The most despised man on the Internet, Turing Pharmaceutical CEO Martin Shkreli, made at play at being even more despicable earlier today, writing on Twitter that:
The album he's referring to is the Wu-Tang Clan's "Once Upon a Time in Shaolin," of which the group only produced a single copy. "We’re about to put out a piece of art like nobody else has done in the history of music,” RZA told Forbes. “We’re making a single-sale collector’s item. This is like someone having the scepter of an Egyptian king."
Upset fans attempted to purchase the album via a Kickstarter campaign, so that it didn't simply fall into the hands of "someone who has disposable millions," for whom it'd be "just another shiny new toy for them" because they don't "appreciate the music."

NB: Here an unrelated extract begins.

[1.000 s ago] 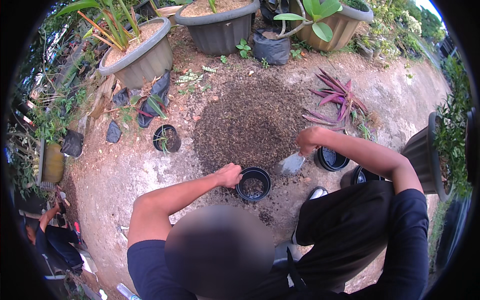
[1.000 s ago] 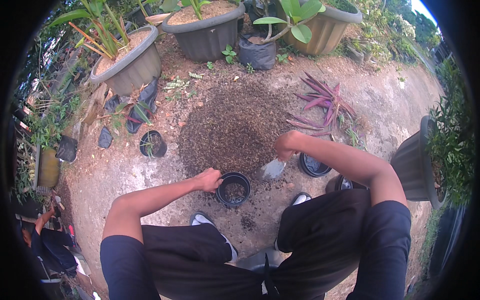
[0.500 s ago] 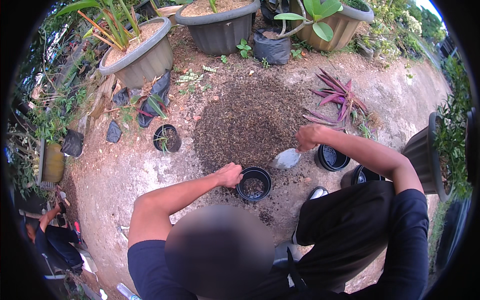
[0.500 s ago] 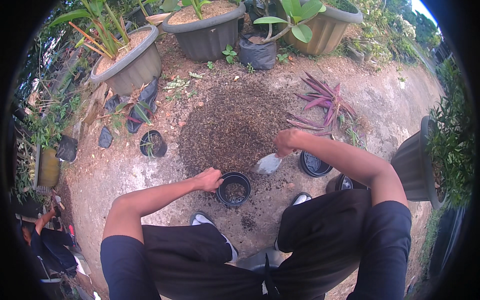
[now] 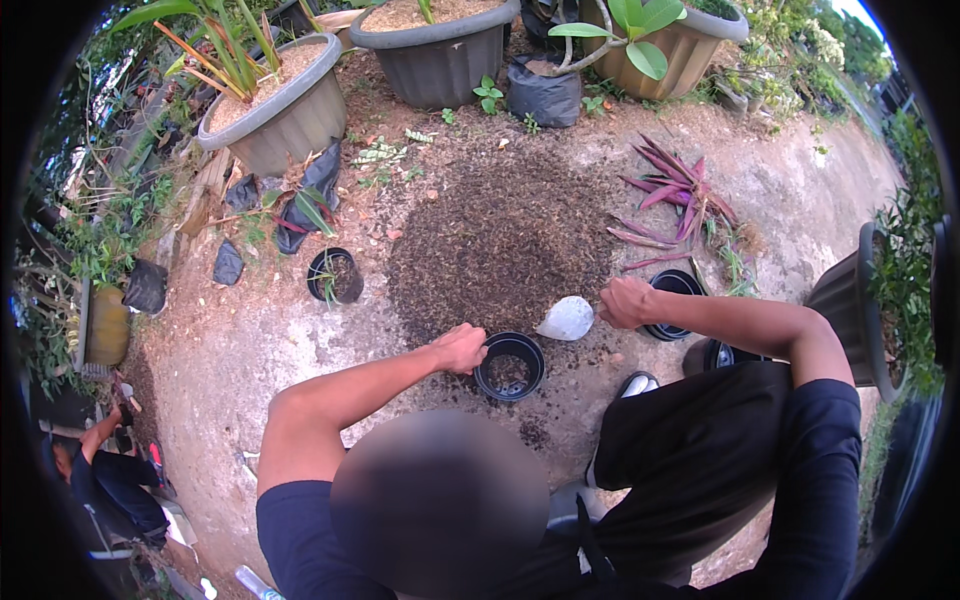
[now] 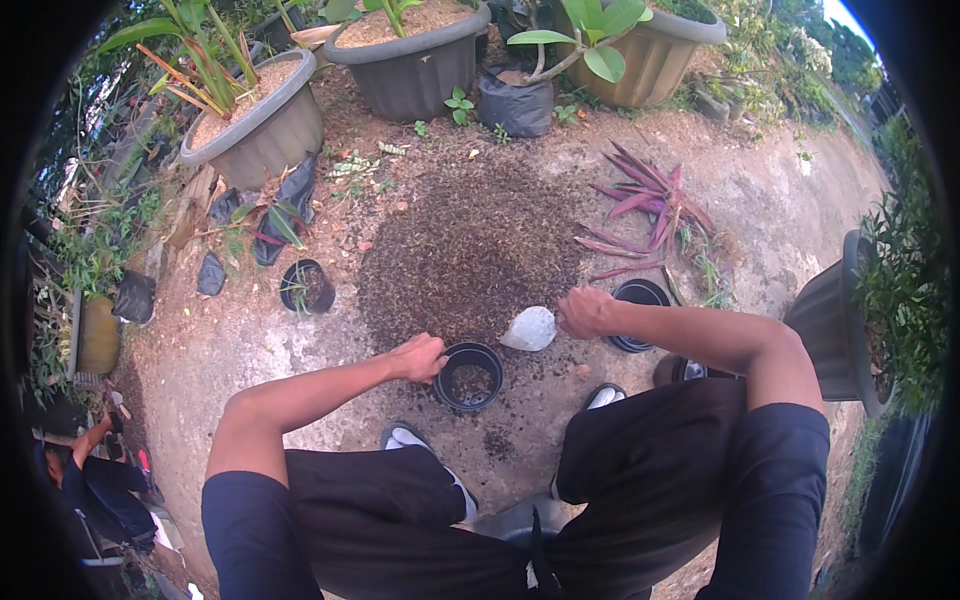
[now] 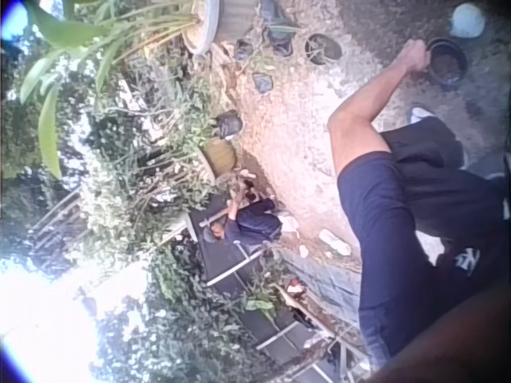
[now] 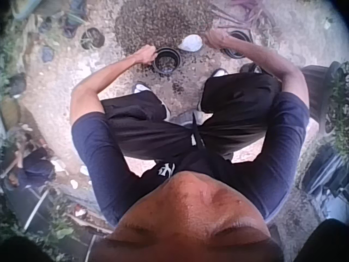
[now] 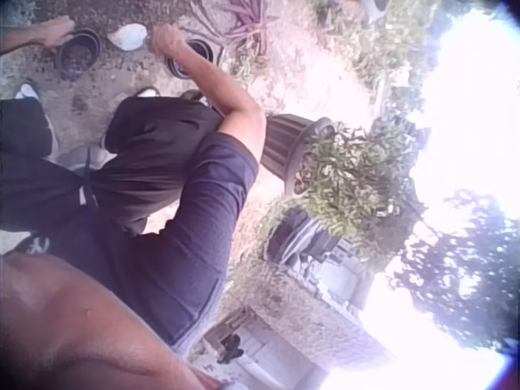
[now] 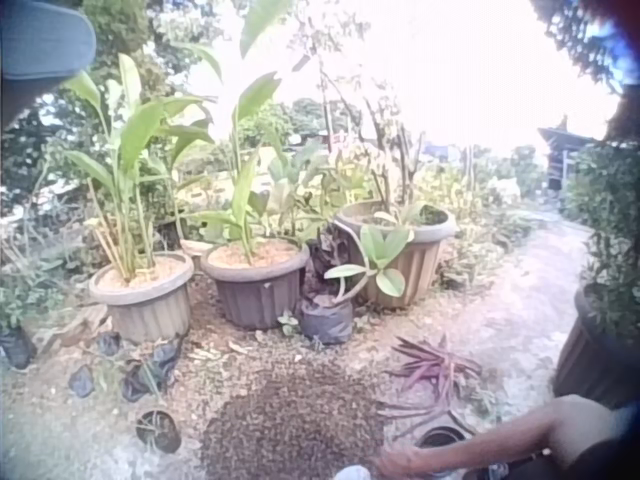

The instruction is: The person fills a black plastic pot with soil using a hand trowel and then presses the soil down by hand.

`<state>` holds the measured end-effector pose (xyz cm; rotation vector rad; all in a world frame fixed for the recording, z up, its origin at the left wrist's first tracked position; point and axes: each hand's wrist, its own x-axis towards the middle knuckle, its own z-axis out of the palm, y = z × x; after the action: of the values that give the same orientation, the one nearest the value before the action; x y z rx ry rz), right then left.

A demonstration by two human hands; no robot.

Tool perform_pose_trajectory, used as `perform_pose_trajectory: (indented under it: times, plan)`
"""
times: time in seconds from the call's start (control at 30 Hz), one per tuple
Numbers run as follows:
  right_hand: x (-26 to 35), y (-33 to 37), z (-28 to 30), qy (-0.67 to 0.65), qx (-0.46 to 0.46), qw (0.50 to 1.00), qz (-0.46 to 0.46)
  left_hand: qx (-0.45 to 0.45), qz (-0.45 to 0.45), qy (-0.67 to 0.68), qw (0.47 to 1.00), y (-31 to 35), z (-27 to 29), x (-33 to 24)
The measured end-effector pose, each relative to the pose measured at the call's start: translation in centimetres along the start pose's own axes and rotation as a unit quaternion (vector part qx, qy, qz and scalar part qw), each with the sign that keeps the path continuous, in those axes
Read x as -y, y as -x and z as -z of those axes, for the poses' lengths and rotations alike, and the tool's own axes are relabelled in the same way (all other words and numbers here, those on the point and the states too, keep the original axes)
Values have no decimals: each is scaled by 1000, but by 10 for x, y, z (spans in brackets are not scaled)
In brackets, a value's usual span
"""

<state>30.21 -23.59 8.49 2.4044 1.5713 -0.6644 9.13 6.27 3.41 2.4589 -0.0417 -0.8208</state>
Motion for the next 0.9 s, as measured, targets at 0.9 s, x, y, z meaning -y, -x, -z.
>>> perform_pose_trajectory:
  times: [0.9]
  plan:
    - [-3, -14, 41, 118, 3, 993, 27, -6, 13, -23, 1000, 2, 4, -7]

Unfortunately, as Bloomberg's Devin Leonard and Annmarie Hordern revealed this morning, that's precisely what happened now that it's fallen into Shkreli's hands. To the surprise of absolutely no one familiar with him, Shkreli told Bloomberg that he first became interested in Wu-Tang when he heard the song "C.R.E.A.M.," or "Cash Rules Everything Around Me."

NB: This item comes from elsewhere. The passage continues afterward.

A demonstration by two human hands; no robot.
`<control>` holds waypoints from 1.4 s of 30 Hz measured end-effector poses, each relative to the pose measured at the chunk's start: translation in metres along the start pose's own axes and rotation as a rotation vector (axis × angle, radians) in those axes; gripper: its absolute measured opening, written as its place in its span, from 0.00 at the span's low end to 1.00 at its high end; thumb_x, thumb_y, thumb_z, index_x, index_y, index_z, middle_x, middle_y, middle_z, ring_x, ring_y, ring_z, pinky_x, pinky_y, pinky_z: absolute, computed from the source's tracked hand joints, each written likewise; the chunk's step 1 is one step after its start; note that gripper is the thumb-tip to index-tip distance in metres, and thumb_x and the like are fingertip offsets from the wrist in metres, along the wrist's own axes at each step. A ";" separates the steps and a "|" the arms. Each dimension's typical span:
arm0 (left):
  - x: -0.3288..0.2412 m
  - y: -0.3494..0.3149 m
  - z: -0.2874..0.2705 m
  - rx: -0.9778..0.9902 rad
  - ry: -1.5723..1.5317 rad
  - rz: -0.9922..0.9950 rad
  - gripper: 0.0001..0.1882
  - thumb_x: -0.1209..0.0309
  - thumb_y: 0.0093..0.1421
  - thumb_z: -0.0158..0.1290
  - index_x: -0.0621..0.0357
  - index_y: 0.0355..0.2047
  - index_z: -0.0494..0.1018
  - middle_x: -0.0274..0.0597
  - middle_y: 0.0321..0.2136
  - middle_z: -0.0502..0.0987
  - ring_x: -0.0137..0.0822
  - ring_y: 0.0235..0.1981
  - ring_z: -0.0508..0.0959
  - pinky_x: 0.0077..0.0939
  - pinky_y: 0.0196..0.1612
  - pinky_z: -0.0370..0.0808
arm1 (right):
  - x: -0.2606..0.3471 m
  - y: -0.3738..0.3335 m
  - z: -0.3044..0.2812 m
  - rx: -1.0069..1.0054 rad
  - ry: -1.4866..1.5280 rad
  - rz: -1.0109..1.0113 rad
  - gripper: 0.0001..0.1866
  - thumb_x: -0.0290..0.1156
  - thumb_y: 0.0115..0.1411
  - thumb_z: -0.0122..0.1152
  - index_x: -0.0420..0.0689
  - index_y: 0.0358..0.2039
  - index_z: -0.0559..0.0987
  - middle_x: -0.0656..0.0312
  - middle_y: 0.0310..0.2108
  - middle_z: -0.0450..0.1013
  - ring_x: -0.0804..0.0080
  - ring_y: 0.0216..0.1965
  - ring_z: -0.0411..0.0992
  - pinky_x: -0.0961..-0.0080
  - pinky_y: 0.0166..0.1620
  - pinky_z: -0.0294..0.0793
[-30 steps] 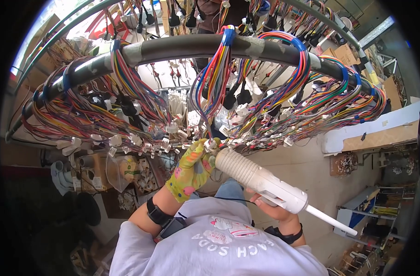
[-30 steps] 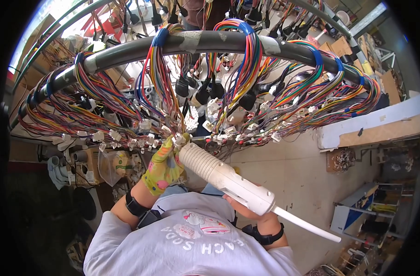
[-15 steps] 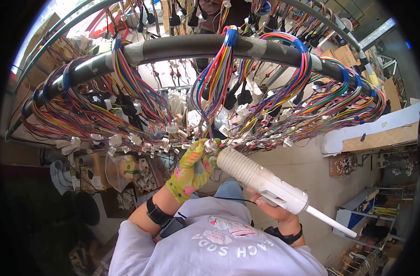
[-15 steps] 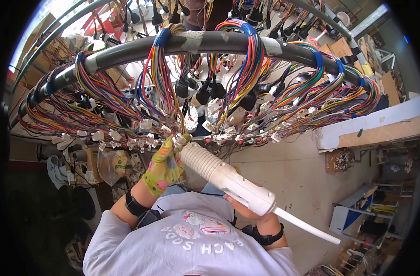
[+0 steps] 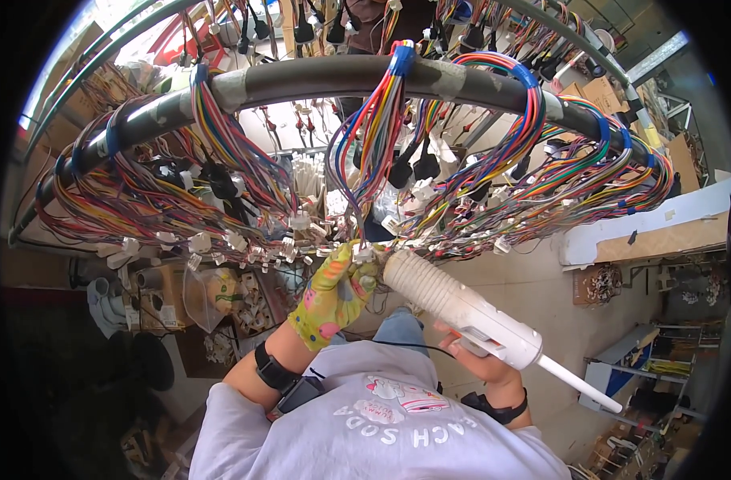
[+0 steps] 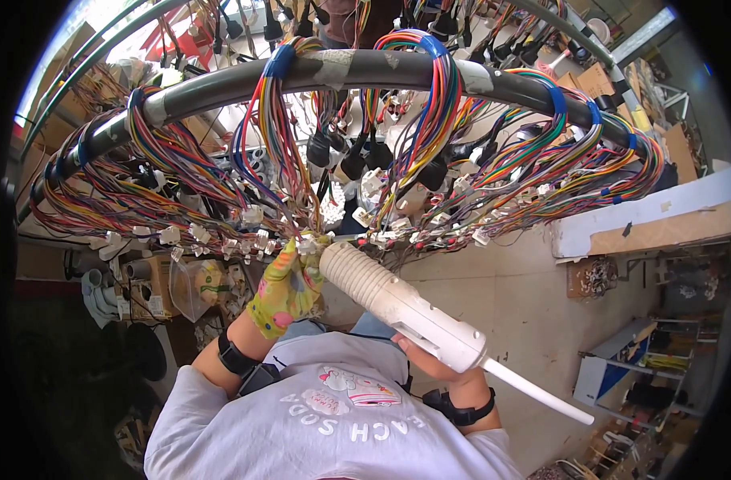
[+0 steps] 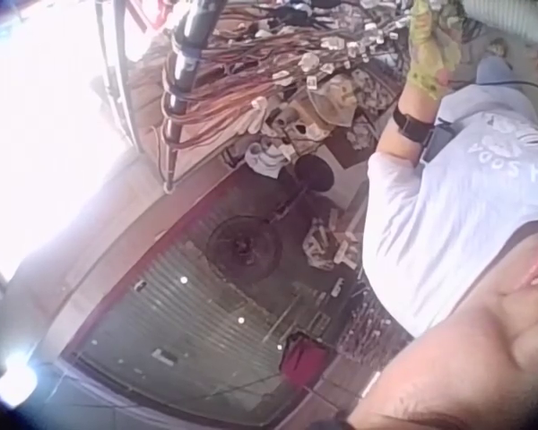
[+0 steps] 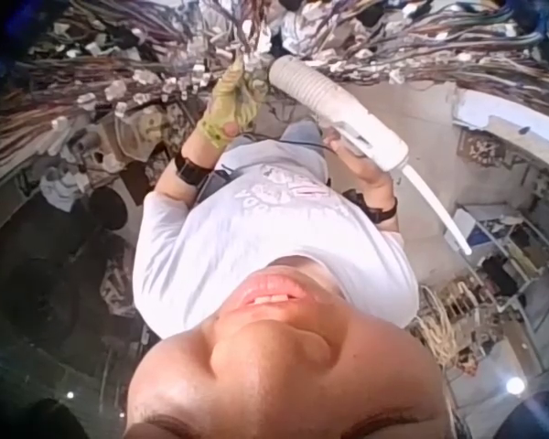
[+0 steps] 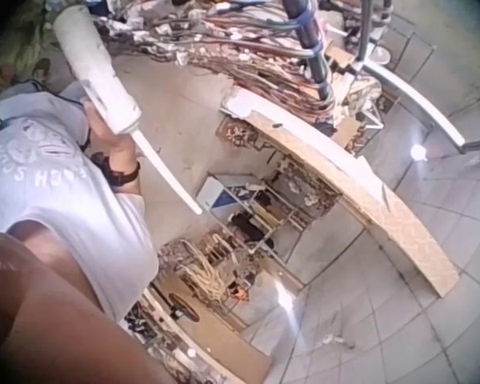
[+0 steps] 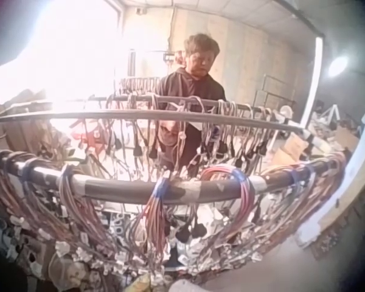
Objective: Apply hot glue to secure wires within a circular harness assembly.
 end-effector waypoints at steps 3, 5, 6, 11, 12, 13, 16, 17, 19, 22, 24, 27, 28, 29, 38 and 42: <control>-0.001 -0.002 -0.001 0.027 -0.025 0.002 0.25 0.61 0.59 0.53 0.65 0.52 0.64 0.42 0.44 0.74 0.28 0.40 0.75 0.17 0.38 0.75 | 0.003 0.004 -0.001 0.010 -0.024 -0.005 0.16 0.17 0.49 0.60 0.33 0.41 0.74 0.56 0.30 0.76 0.73 0.32 0.76 0.77 0.35 0.78; -0.001 -0.001 -0.004 0.012 -0.030 -0.016 0.25 0.61 0.58 0.53 0.64 0.52 0.64 0.41 0.43 0.74 0.27 0.38 0.76 0.18 0.37 0.76 | 0.003 0.002 0.002 0.001 -0.006 -0.007 0.16 0.17 0.49 0.60 0.34 0.41 0.74 0.56 0.30 0.76 0.73 0.32 0.76 0.77 0.35 0.78; -0.001 -0.001 -0.004 0.012 -0.030 -0.017 0.25 0.61 0.58 0.53 0.64 0.52 0.64 0.41 0.43 0.74 0.27 0.38 0.76 0.18 0.37 0.76 | 0.004 0.002 0.003 -0.009 0.011 -0.009 0.16 0.17 0.49 0.60 0.34 0.41 0.74 0.57 0.30 0.76 0.72 0.32 0.77 0.77 0.34 0.78; -0.001 -0.003 -0.005 0.047 -0.108 -0.053 0.25 0.63 0.58 0.54 0.63 0.52 0.63 0.40 0.42 0.74 0.26 0.34 0.77 0.20 0.35 0.77 | 0.004 0.005 0.003 0.020 0.002 0.002 0.18 0.17 0.49 0.59 0.34 0.43 0.73 0.56 0.32 0.76 0.74 0.31 0.76 0.78 0.35 0.77; -0.002 -0.002 -0.003 0.048 -0.109 -0.055 0.25 0.63 0.58 0.54 0.63 0.52 0.63 0.40 0.42 0.74 0.26 0.34 0.77 0.20 0.35 0.77 | 0.004 0.005 0.003 0.013 0.062 0.023 0.19 0.17 0.49 0.59 0.34 0.44 0.73 0.55 0.33 0.76 0.74 0.31 0.76 0.78 0.35 0.77; -0.002 -0.003 0.000 0.053 -0.122 -0.068 0.25 0.63 0.58 0.54 0.63 0.52 0.63 0.40 0.42 0.74 0.26 0.34 0.77 0.20 0.35 0.77 | 0.003 0.005 0.003 0.012 0.061 0.023 0.19 0.17 0.49 0.59 0.34 0.44 0.73 0.55 0.33 0.76 0.74 0.31 0.76 0.78 0.35 0.77; -0.002 -0.002 -0.003 0.053 -0.132 -0.068 0.24 0.64 0.59 0.53 0.63 0.52 0.63 0.40 0.42 0.74 0.26 0.34 0.77 0.20 0.36 0.77 | 0.004 0.004 0.002 0.030 -0.020 -0.032 0.22 0.16 0.50 0.58 0.34 0.48 0.70 0.55 0.37 0.75 0.73 0.34 0.75 0.78 0.37 0.77; -0.003 -0.002 -0.005 0.050 -0.129 -0.058 0.23 0.65 0.59 0.52 0.63 0.52 0.63 0.40 0.42 0.74 0.26 0.35 0.77 0.20 0.37 0.77 | 0.006 0.007 0.003 0.042 0.055 0.017 0.25 0.16 0.50 0.57 0.35 0.51 0.68 0.54 0.40 0.74 0.70 0.38 0.74 0.77 0.39 0.77; -0.003 -0.001 0.000 0.069 -0.122 -0.022 0.22 0.66 0.60 0.51 0.63 0.52 0.63 0.40 0.42 0.74 0.27 0.36 0.77 0.20 0.37 0.77 | 0.005 0.010 0.003 0.055 0.130 0.066 0.27 0.15 0.50 0.56 0.36 0.53 0.66 0.52 0.43 0.73 0.68 0.43 0.73 0.76 0.41 0.76; -0.005 0.001 0.014 0.040 -0.087 0.058 0.21 0.67 0.61 0.50 0.61 0.52 0.63 0.42 0.43 0.74 0.28 0.38 0.77 0.20 0.39 0.76 | 0.003 0.010 0.000 0.102 0.121 -0.003 0.31 0.14 0.50 0.54 0.37 0.57 0.62 0.50 0.49 0.68 0.63 0.50 0.69 0.72 0.44 0.76; -0.005 0.002 0.013 -0.007 -0.055 0.102 0.21 0.68 0.61 0.50 0.60 0.52 0.64 0.42 0.44 0.73 0.29 0.39 0.76 0.20 0.40 0.76 | 0.001 0.008 0.000 0.066 0.155 0.039 0.32 0.20 0.49 0.58 0.39 0.56 0.63 0.51 0.46 0.70 0.61 0.49 0.69 0.70 0.41 0.77; -0.002 0.007 0.002 -0.032 -0.047 0.075 0.23 0.70 0.57 0.54 0.58 0.52 0.64 0.44 0.49 0.69 0.25 0.39 0.72 0.18 0.41 0.73 | 0.009 0.007 -0.003 0.029 0.191 0.061 0.32 0.21 0.48 0.58 0.39 0.56 0.63 0.51 0.46 0.70 0.61 0.50 0.69 0.69 0.42 0.77; 0.000 0.009 0.002 0.010 -0.059 0.074 0.24 0.70 0.57 0.54 0.58 0.53 0.63 0.44 0.49 0.69 0.26 0.40 0.72 0.18 0.43 0.72 | 0.008 0.006 -0.005 0.022 0.193 0.060 0.32 0.21 0.48 0.58 0.39 0.56 0.63 0.51 0.46 0.70 0.61 0.50 0.69 0.69 0.42 0.77; 0.002 0.011 0.002 0.054 -0.072 0.073 0.25 0.70 0.57 0.54 0.58 0.54 0.62 0.44 0.49 0.69 0.26 0.40 0.72 0.19 0.45 0.72 | 0.005 0.004 -0.009 0.027 0.201 0.050 0.33 0.22 0.47 0.59 0.39 0.56 0.63 0.50 0.46 0.70 0.60 0.50 0.69 0.68 0.42 0.77; 0.053 0.068 0.011 0.012 0.883 0.480 0.31 0.72 0.61 0.48 0.60 0.62 0.50 0.43 0.57 0.60 0.32 0.57 0.62 0.27 0.60 0.56 | 0.016 -0.002 -0.036 -0.024 0.242 -0.023 0.34 0.22 0.47 0.58 0.37 0.57 0.62 0.50 0.49 0.68 0.57 0.53 0.66 0.65 0.43 0.77; 0.062 0.097 0.026 -0.017 0.805 0.533 0.33 0.71 0.61 0.47 0.59 0.63 0.46 0.45 0.59 0.56 0.35 0.60 0.58 0.27 0.60 0.54 | 0.019 -0.005 -0.054 -0.052 0.245 -0.044 0.34 0.22 0.47 0.58 0.37 0.57 0.61 0.50 0.49 0.68 0.56 0.53 0.66 0.65 0.43 0.77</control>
Point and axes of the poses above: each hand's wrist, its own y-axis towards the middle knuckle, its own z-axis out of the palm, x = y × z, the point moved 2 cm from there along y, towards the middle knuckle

He also said that he was "a little worried that [the Wu-Tang Clan] were going to walk out of the deal" after news of his pharmaceutical price-gouging went viral. "But by then we’d closed. The whole kind of thing since then has been just kind of ‘Well, do we want to announce it’s him? Do we not want to announce it’s him?’ I think they were trying to cover their butts a little bit."
Shkreli also boasted of his ability to get any rapper he wanted to perform for him. "The reality is, sure you could [do it], you know, at the right price these guys basically will do anything."
In an email to Bloomsberg Businessweek, RZA wrote that "The sale of 'Once Upon a Time in Shaolin' was agreed upon in May, well before Martin Skhreli’s [sic] business practices came to light. We decided to give a significant portion of the proceeds to charity."
For his part, Shkreli said that he doesn't even plan on listening to the album anytime soon -- hoarding artistic treasures that one's incapable of appreciating is a tradition among the idle rich, after all -- saying that "I'm going to kind of save it for a rainy day." (Though he did acknowledge that if Taylor Swift wanted to come to his place and listen to the album, he'd consider it.)